Pakistani minorities condemn killing of Shiite leader
The All Pakistan Minorities Alliance has urged the government to conduct a "firm but just" inquiry to shed light on the killing of Hasan Turabi, a high-profile Shiite political leader. The minorities have also called for a ban on writings that ignite religious hatred.

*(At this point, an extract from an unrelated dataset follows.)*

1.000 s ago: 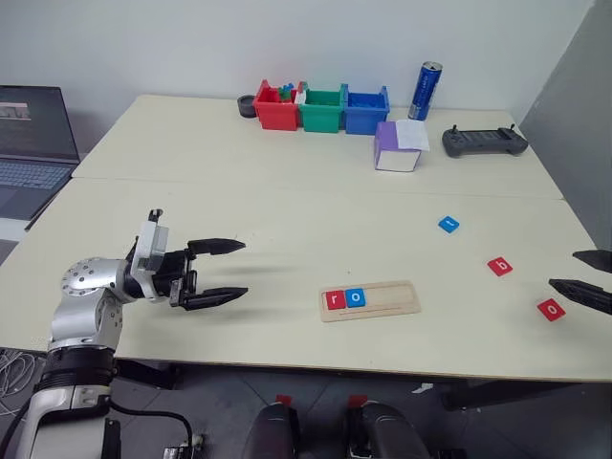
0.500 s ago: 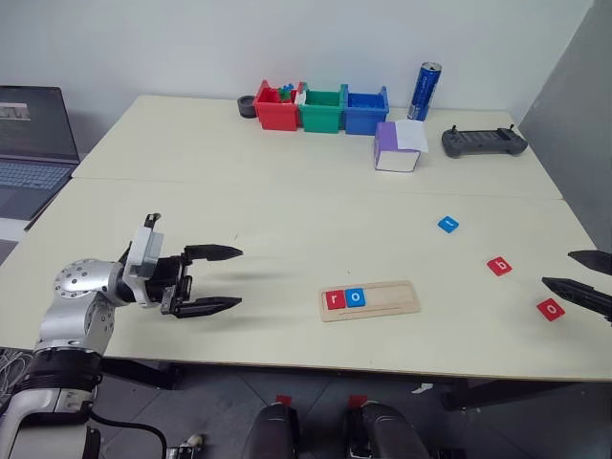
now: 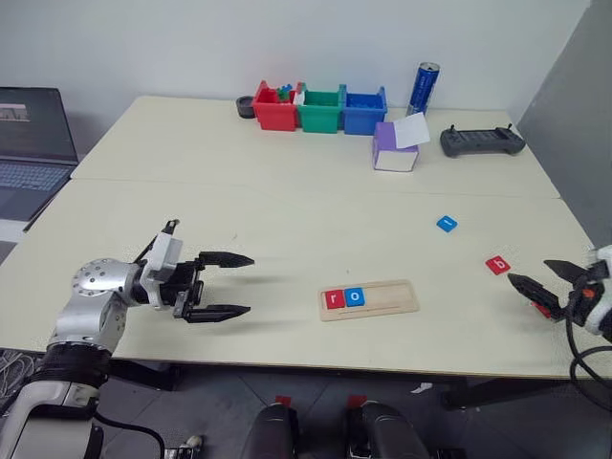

Karachi (AsiaNews) Pakistani minorities have "firmly condemned the murder of an influential Shiite political leader and religious scholar" and have "called on the government to conduct a firm but just inquiry to ensure justice is meted out to perpetrators of the crime". They have also appealed for a "ban on all literature and people who use religion as an excuse to inflame people and to instigate inter-religious hatred".
Contacted by AsiaNews, this was the reaction of Shahbaz Bhatti, president of the All Pakistan Minorities Alliance (APMA) to the murder of Allama Hassan Turabi, a high-profile Shiite leader who was killed by a suicide bomber in Karachi on 14 July. Turabi's nephew perished with him as the two returned from an anti-Israel rally. This was not the first suicide bombing in the country, but it was the first ever that targeted a sole person.
The APMA chairman took the opportunity to urge the government to impose a total ban on all religious literature that instigated hatred and inflamed believers. Bhatti said: "Perhaps there is some foreign hand behind such incidents but the suicide attackers were from our own people, they were not foreigners."
The Home Minister of Sindh Province, Rauf Siddique, said the judges of the High Court were already at work to establish the motive and perpetrators of the crime. The city police chief, Niaz Ahmed Siddiqui, revealed that the suicide bomber was clad in a robe used by Muslim scholars and was waiting for Allama Turabi outside his home.
The fatal attack was not the first attempt on the politician's life: during one trip he was rammed by a pram laden with explosives. Turabi had accused an outlawed militant group, the Lashkar i-Jhanvi, of that attack.
After the murder, a group of youth took to the streets to vent their anger; they set some buses on fire and threw stones at cars. The leader of the Muttehida Majlas-e-Amal [MMA, an alliance of Pakistan's six Muslim parties] expressed "shock" at the killing of the influential politician, who used to be vice-president of the MMA, while the secretary-general, Maulana Fazlur Rehman, described Turabi's death as a "an enormous loss for the entire country".
Rehman urged the people to keep calm and said the murder was "the handiwork of those who want to destroy peace and create sectarian rift".